The data below should be copied out exactly, with its pictures omitted.
*** Begin section ***
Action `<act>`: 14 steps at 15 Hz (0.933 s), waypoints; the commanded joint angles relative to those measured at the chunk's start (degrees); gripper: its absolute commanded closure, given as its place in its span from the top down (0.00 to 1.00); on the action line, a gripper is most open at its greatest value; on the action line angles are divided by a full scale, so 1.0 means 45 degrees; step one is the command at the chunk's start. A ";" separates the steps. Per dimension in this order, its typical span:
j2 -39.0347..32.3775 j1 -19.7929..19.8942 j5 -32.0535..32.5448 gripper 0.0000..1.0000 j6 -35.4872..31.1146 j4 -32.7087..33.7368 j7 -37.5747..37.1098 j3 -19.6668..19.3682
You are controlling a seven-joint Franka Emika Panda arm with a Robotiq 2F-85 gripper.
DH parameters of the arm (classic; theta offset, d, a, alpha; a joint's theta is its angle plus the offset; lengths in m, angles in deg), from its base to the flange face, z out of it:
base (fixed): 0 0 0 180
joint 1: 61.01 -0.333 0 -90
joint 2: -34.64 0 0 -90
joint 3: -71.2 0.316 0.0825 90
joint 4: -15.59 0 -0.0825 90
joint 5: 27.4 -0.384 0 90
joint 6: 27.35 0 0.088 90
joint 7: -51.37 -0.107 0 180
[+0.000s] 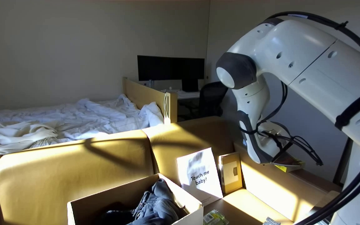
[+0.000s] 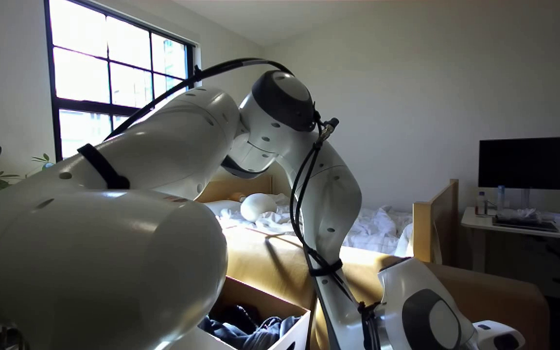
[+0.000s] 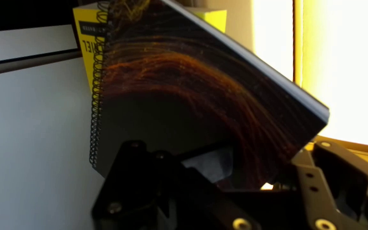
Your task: Remove the books from the right armrest of the sofa and place them inside the white storage box
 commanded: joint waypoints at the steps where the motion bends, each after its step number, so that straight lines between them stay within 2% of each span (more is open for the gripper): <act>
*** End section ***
WRITTEN SOLUTION:
Action `<act>`: 14 steps at 15 Hz (0.933 s), waypoints; the commanded joint angles relative to those measured at the chunk's start (degrees); gripper: its absolute commanded closure, given as its place in its span from the top down (0.00 to 1.00); on the action line, a gripper is most open at its greatest value; on the action line angles are divided by a full scale, so 1.0 means 45 degrees; step one is the command at the chunk's start. A ";" separates the steps. Per dimension in this order, its typical span:
j2 -39.0347..32.3775 j1 -19.7929..19.8942 j5 -32.0535..32.5448 gripper 0.0000..1.0000 j6 -35.4872..31.1146 j4 -32.7087..33.7368 j7 -37.5747..37.1098 j3 -19.6668..19.3682
You are controlling a seven-joint Franka Emika Panda arm with a Robotiq 2F-85 gripper.
DH parameters of the arm (classic; theta offset, d, a, alpha; a joint's theta is its angle plus the offset; lengths in m, angles in deg), from its base to the flange face, z out of it:
base (fixed): 0 0 0 180
joint 1: 61.01 -0.333 0 -90
joint 2: -34.64 0 0 -90
joint 3: -71.2 0.316 0.0825 90
joint 4: -15.59 0 -0.0825 90
joint 5: 27.4 -0.384 0 90
joint 6: 27.35 0 0.088 90
joint 7: -51.37 -0.107 0 180
[+0.000s] 
[+0.000s] 
[+0.000s] 
Your task: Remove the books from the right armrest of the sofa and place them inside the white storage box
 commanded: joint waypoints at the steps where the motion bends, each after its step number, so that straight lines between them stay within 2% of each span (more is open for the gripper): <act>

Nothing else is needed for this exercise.